Son ministère est responsable de la portion de l’ouvrage qui enjambe le fleuve Saint-Laurent. Cette section est en fait composée de deux ponts construits respectivement en 1933 et 1961.

C’est la structure la plus ancienne qui cause tant de maux de tête au ministère et aux automobilistes depuis quelques années. On savait depuis l’an dernier qu’elle serait reconstruite, mais aucun échéancier n’avait été avancé jusqu’ici.

Ce n’est qu’hier que le ministre Fortin, présent à une rencontre avec les élus locaux, a confirmé une date au Journal.

Le ministre précise que l’horizon de 2023 respecte « l’ordre naturel des choses ».

« Les travaux dans le tunnel La Fontaine débuteront après ceux du pont Champlain et ils dureront quelques années. La reconstruction du pont Mercier suivra », a ajouté M. Fortin.

Lumière au bout du pont

Cette annonce est une lueur d’espoir pour plusieurs, dont le maire de Châteauguay Pierre-Paul Routhier.

« Chaque année, on pensait que le pont était remis à neuf, mais ce n’était pas le cas », a-t-il commenté.

L’autre portion du pont Mercier, composée des approches du côté de la RiveSud et au-dessus de la voie maritime du Saint-Laurent, appartient au gouvernement fédéral.

La section fédérale a subi une cure de jeunesse complète depuis 2010, en collaboration avec un consortium de travailleurs mohawks, notamment.

Fermeture d’urgence

Du côté provincial, la situation est plus complexe. Des expertises ont forcé une fermeture d’urgence de la plus vieille structure à l’été 2011 en raison de la corrosion avancée.

Cette découverte a également poussé le ministère des Transports à annuler la rénovation prévue du tablier du pont, qui n’était plus adéquate pour assurer la survie à long terme de ce lien névralgique entre Montréal et Kahnawake.

Après que Québec eut hésité pendant des années entre rénovation et reconstruction, le ministre et député de Châteauguay Pierre Moreau a annoncé au printemps 2017 que le pont serait reconstruit, sans préciser quand.

Désormais, on sait qu’il faudra encore patienter cinq ans. Le ministère des Transports prévoit déjà d’autres travaux l’été prochain.

Bientôt fini les poids lourds aux heures de pointe

Les poids lourds seront interdits en heure de pointe sur le pont Mercier à compter de mardi prochain, a annoncé hier le ministre des Transports, qui reconnaît que son ministère aurait pu prendre ce genre de mesures plus tôt.

La situation des usagers devrait s’améliorer grâce à une série de mesures qui sera mise en œuvre dans les prochains jours pour réduire la congestion liée à la fermeture jusqu’au 20 août d’une voie dans chaque direction du pont.

Ces mesures ont été prises lors d’une rencontre organisée à Châteauguay et à laquelle des maires de la région, ainsi que des représentants du ministère des Transports, de la société EXO (ex-RTM) et du conseil de bande de Kahnawake ont participé.

Signe que l’enjeu est important, le ministre Fortin a fait une apparition surprise à cette rencontre.

« Interdire les poids lourds, c’est un peu embêtant, mais il faut le faire, parce que les camions représentent de 5 à 8 % de l’achalandage sur le pont en période de pointe », indique le maire de Châteauguay, Pierre-Paul Routhier.

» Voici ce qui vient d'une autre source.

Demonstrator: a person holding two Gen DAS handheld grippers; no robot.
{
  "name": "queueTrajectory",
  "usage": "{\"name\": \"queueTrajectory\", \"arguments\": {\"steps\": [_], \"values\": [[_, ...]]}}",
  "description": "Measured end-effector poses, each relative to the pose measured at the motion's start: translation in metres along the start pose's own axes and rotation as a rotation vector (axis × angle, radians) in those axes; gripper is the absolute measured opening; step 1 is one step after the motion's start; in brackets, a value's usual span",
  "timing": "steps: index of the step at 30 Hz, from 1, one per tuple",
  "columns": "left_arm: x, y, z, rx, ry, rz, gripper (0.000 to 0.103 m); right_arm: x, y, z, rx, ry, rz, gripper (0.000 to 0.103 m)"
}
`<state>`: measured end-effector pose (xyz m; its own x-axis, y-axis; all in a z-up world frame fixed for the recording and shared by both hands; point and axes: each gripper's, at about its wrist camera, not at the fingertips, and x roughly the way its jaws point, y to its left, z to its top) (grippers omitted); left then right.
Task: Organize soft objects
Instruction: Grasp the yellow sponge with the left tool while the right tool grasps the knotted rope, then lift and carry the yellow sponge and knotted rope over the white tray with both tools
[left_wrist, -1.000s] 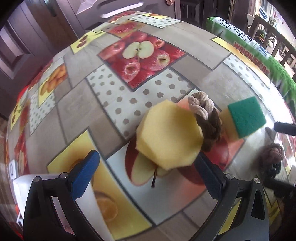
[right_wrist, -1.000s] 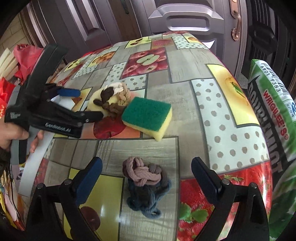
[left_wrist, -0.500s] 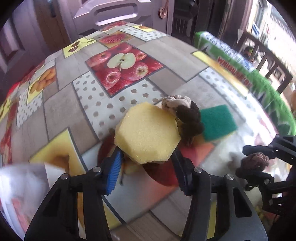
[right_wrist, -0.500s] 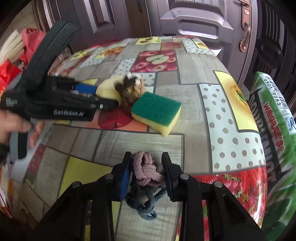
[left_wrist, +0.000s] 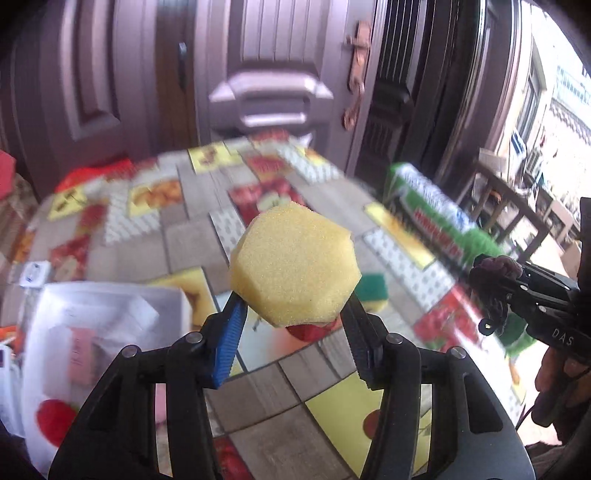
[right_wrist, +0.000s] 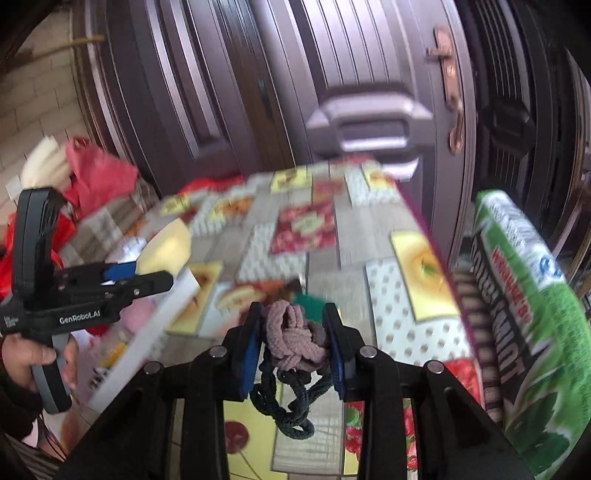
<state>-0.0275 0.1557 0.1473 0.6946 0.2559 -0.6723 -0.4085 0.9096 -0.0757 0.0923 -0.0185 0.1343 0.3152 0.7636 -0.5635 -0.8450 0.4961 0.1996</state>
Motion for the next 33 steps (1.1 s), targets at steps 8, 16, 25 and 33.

En contrepartie, les camionneurs pourront emprunter gratuitement à ces heures-là le pont de l’autoroute 30.

En temps normal, le passage au péage coûte environ 15 $ pour un camion de 53 pieds.

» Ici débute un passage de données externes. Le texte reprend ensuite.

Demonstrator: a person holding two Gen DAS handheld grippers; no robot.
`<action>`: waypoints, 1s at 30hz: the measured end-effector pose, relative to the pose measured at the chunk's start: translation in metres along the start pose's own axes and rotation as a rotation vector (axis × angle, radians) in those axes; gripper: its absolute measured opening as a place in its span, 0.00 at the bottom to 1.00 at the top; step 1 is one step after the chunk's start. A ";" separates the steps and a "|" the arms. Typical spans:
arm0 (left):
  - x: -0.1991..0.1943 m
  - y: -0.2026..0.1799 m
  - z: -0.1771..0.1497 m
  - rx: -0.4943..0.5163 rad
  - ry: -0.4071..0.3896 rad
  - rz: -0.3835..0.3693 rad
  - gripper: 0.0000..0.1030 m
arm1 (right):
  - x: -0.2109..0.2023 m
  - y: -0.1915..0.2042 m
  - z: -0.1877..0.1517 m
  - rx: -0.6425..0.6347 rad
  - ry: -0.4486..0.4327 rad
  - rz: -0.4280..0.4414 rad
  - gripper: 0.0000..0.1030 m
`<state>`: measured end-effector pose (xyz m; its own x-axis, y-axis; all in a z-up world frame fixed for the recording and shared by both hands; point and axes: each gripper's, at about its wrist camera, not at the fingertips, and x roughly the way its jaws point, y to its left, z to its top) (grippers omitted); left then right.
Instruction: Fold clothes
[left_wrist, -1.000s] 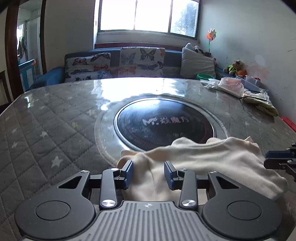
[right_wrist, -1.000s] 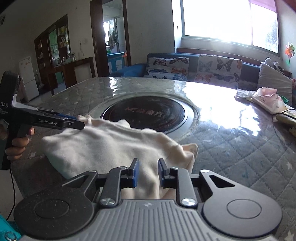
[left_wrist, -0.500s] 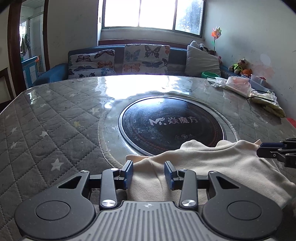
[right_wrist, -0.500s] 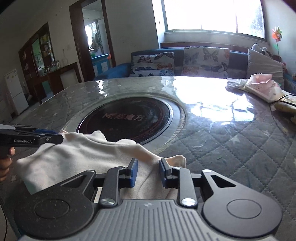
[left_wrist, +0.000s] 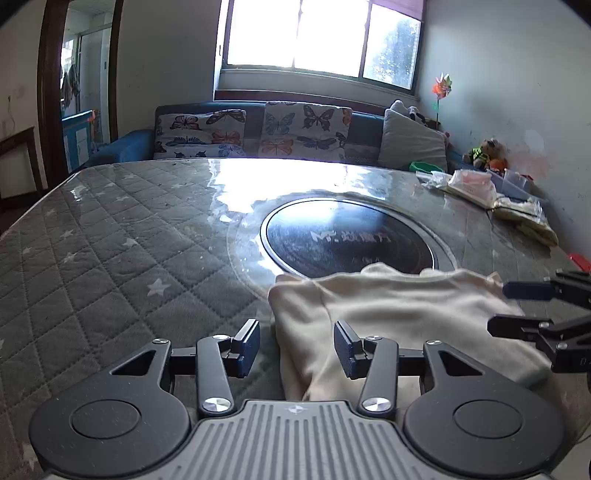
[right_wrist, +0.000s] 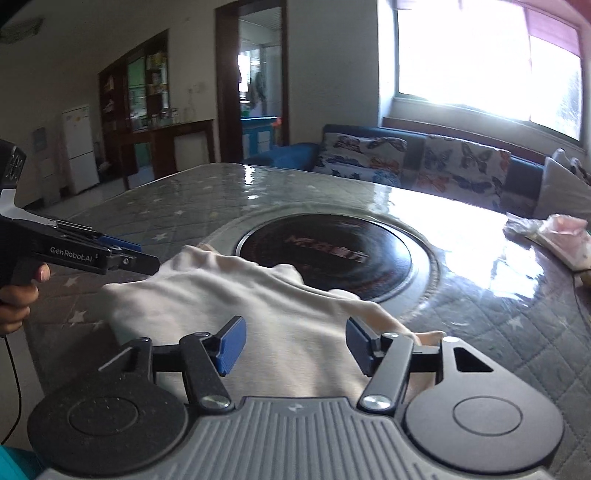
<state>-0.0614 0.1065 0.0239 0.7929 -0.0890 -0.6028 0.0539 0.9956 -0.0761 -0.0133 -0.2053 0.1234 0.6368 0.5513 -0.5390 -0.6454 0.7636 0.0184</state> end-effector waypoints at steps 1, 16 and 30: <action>-0.002 -0.001 -0.004 0.013 0.003 0.008 0.46 | 0.000 0.004 -0.001 -0.007 0.000 0.012 0.63; -0.027 -0.026 -0.010 0.121 -0.076 -0.023 0.51 | -0.011 0.022 -0.012 -0.104 -0.001 0.015 0.64; -0.005 -0.043 -0.031 0.203 -0.016 -0.050 0.51 | 0.005 0.054 -0.021 -0.242 0.018 0.069 0.64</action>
<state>-0.0868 0.0628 0.0056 0.7959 -0.1400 -0.5891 0.2136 0.9753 0.0569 -0.0538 -0.1681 0.1039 0.5814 0.5920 -0.5581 -0.7708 0.6203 -0.1450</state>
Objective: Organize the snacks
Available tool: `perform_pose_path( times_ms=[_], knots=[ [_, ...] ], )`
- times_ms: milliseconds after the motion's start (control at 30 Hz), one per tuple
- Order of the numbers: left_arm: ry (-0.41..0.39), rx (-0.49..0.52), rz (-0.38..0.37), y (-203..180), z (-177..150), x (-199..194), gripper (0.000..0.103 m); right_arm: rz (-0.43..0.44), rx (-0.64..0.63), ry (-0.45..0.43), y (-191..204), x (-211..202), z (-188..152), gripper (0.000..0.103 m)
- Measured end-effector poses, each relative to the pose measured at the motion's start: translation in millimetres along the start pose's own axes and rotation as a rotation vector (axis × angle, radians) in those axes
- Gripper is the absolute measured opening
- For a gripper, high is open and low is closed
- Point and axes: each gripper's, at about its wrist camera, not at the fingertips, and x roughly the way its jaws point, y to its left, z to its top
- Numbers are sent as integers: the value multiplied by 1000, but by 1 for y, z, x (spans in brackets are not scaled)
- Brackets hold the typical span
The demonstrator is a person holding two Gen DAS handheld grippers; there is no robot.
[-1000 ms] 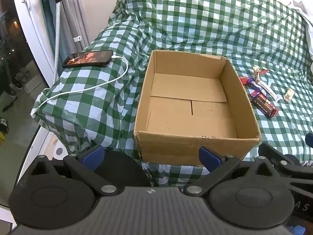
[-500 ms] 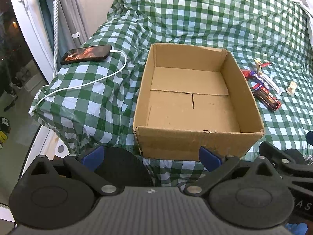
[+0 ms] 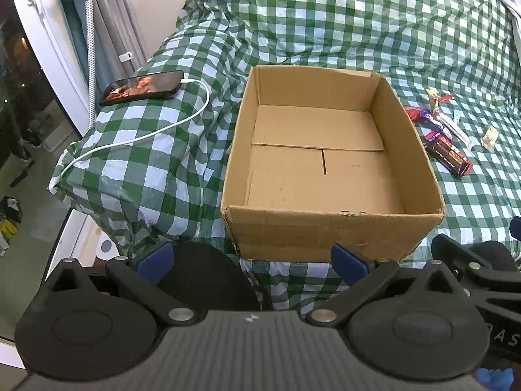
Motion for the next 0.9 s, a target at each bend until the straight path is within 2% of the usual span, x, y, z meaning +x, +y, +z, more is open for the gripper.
perform_pose_path(
  times_ms=[267,367,500,600,800,900],
  knots=[
    [30,28,1,-8,0,5,103,0,28,20,-9,7,0,103],
    [56,45,-21,-12,2,9,103,1,50,26,-16,10,0,103],
    [62,58,-29,-20,9,12,103,-4,85,2,-32,12,4,103],
    [64,72,-33,-30,18,14,103,-26,138,-31,-54,13,7,103],
    [81,86,-40,-58,41,22,103,-188,277,-37,-123,23,9,103],
    [90,103,-37,-75,54,28,103,-219,316,-57,-166,37,5,103]
  ],
)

« Je trouve la mesure sévère et je ne crois pas que ça réglera le problème, déclare Marc Cadieux, président de l’Association du camionnage du Québec. La gratuité de l’A-30, nous la demandons depuis longtemps, mais ça ne couvrira pas tous les frais de kilométrage supplémentaires. »

Improvisation

Comme l’ont fait les maires la semaine dernière, M. Cadieux déplore également le manque de préparation du Ministère.

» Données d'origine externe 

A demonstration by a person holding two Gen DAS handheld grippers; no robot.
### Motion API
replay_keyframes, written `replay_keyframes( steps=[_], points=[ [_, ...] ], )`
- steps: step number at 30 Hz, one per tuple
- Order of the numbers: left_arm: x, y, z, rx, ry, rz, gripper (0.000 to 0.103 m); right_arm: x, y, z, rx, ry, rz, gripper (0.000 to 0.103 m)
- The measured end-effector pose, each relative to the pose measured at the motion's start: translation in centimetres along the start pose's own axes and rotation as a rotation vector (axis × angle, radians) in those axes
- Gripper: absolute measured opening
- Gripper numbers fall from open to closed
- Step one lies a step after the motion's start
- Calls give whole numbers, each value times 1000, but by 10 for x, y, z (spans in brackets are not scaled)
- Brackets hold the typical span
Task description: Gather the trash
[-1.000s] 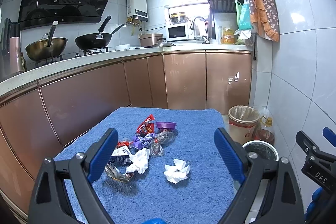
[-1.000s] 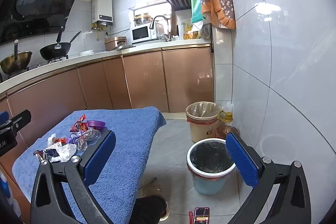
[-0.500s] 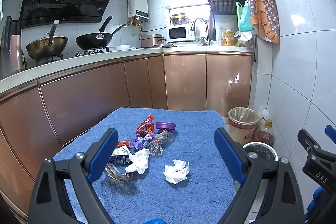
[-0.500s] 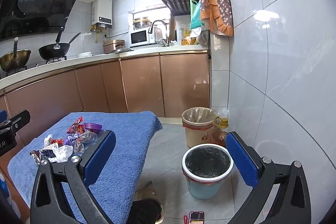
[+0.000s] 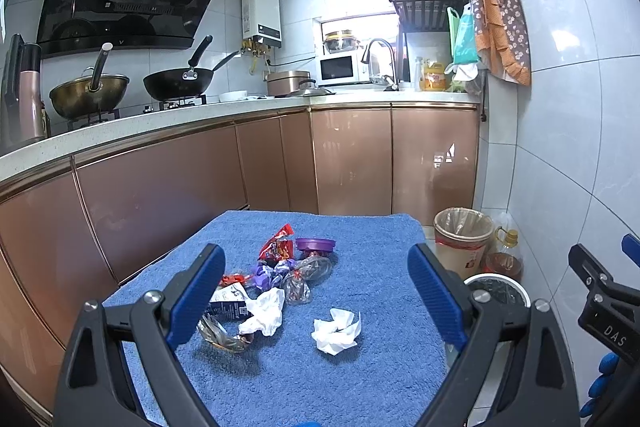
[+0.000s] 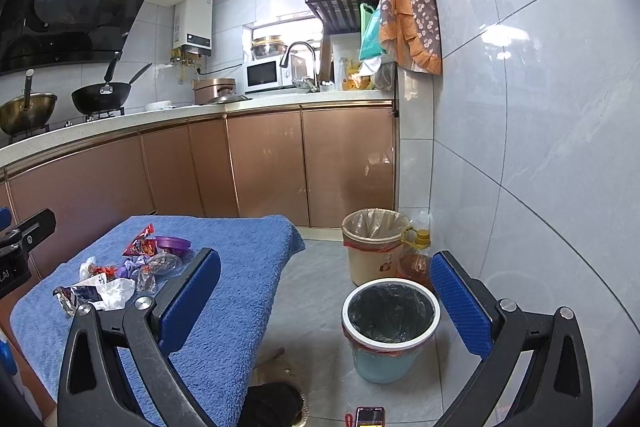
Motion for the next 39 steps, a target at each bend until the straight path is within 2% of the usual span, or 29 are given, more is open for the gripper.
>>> replay_keyframes(
  steps=[11,17,26,34,39],
  points=[
    [1,2,4,11,0,-32,93,4,4,-4,-3,-30,-32,103],
    [-4,1,4,6,-20,-24,93,0,7,-5,-10,-37,-39,103],
    [-14,-4,9,15,-30,-18,93,-15,3,5,16,-25,-17,103],
    [-50,-23,14,24,-70,84,93,-43,-8,34,18,101,57,103],
    [-74,-30,40,49,-65,141,93,-67,-13,72,68,205,130,103]
  ],
)
Point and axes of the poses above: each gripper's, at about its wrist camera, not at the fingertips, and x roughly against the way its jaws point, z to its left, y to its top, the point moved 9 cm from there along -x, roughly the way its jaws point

Le ministre Fortin a d’ailleurs reconnu hier que la communication avait été défaillante dans le dossier du pont Mercier.

« Les pratiques du Ministère et de Mobilité Montréal sont trop bureaucratiques », dit-il.

Autre organisme pris de court, l’Autorité régionale de transport métropolitaine (ARTM) a fait savoir hier qu’elle n’était pas en mesure de dire si elle serait capable d’offrir gratuitement le transport en commun aux résidents de la région, comme les maires de la Rive-Sud le demandent.